Interleuken 1 alpha (IL-1α), also known as hematopoietin 1, is a cytokine that plays a role in inflammation, fever, and sepsis. It is produced by macrophages, neutrophils, and endothelial and epithelial cells. In the skin, IL-1α is regularly produced at high levels and helps maintain skin barrier function against pathogens as well as overall skin condition. As part of the immune response, its production is by microbial exposure. It is responsible for releasing inflammatory mediators and acute phase proteins. The severity of inflammation, fever, and sepsis are associated with circulating IL-1α levels. IL-1α inhibitors are a potential target for therapeutics to treat and prevent these conditions as well as mediate skin conditions such as acne. Additionally, IL-1a is part of the pathway that activates tumor necrosis factor-alpha and helps kill some kinds of cancer cells. It also supports stem cell expansion and osteoclast formation following bone marrow transplant.
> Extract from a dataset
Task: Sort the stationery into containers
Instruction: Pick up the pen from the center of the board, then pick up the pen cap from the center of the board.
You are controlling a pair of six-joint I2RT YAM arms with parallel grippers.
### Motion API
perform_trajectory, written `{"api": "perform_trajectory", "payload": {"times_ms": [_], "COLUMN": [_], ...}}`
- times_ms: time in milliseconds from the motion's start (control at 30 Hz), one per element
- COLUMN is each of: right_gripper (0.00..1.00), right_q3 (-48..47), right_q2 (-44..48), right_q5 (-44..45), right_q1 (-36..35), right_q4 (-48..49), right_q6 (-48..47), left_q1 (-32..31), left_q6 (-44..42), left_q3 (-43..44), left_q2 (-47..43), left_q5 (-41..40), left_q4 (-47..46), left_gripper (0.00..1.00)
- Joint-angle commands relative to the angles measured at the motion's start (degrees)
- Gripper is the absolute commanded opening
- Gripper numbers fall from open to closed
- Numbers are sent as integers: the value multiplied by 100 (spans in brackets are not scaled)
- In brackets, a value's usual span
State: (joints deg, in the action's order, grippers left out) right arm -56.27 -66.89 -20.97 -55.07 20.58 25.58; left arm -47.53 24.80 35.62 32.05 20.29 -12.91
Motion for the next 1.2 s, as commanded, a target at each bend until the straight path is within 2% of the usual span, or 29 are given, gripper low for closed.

Interleukin 10 (IL-10) is a class-2 anti-inflammatory cytokine, also known as human cytokine synthesis inhibitory factor (CSIF). It impacts many areas of immunoregulation and inflammation, with numerous pleiotropic effects in the immune system. As an anti-inflammatory, it downregulates MHC class II expression, inhibits the synthesis and activity of many inflammatory cytokines, and reduces co-stimulatory factors on macrophages. It also enhances the release of other anti-inflammatory mediators by monocytes and macrophage, particularly during exercise. It enhances B cell proliferation, differentiation, survival, and antibody production. IL-10 has anti-tumor effects, reducing tumor growth and decreasing metastatic burden in the body. IL-10 deficiency is associated with chronic inflammatory and autoimmune diseases, including multiple sclerosis, Crohn’s disease, inflammatory bowel disease, psoriasis, and rheumatoid arthritis. IL-10 is currently under investigation as a potential therapeutic for many conditions, including cancer treatments and reducing symptoms in inflammatory disorders.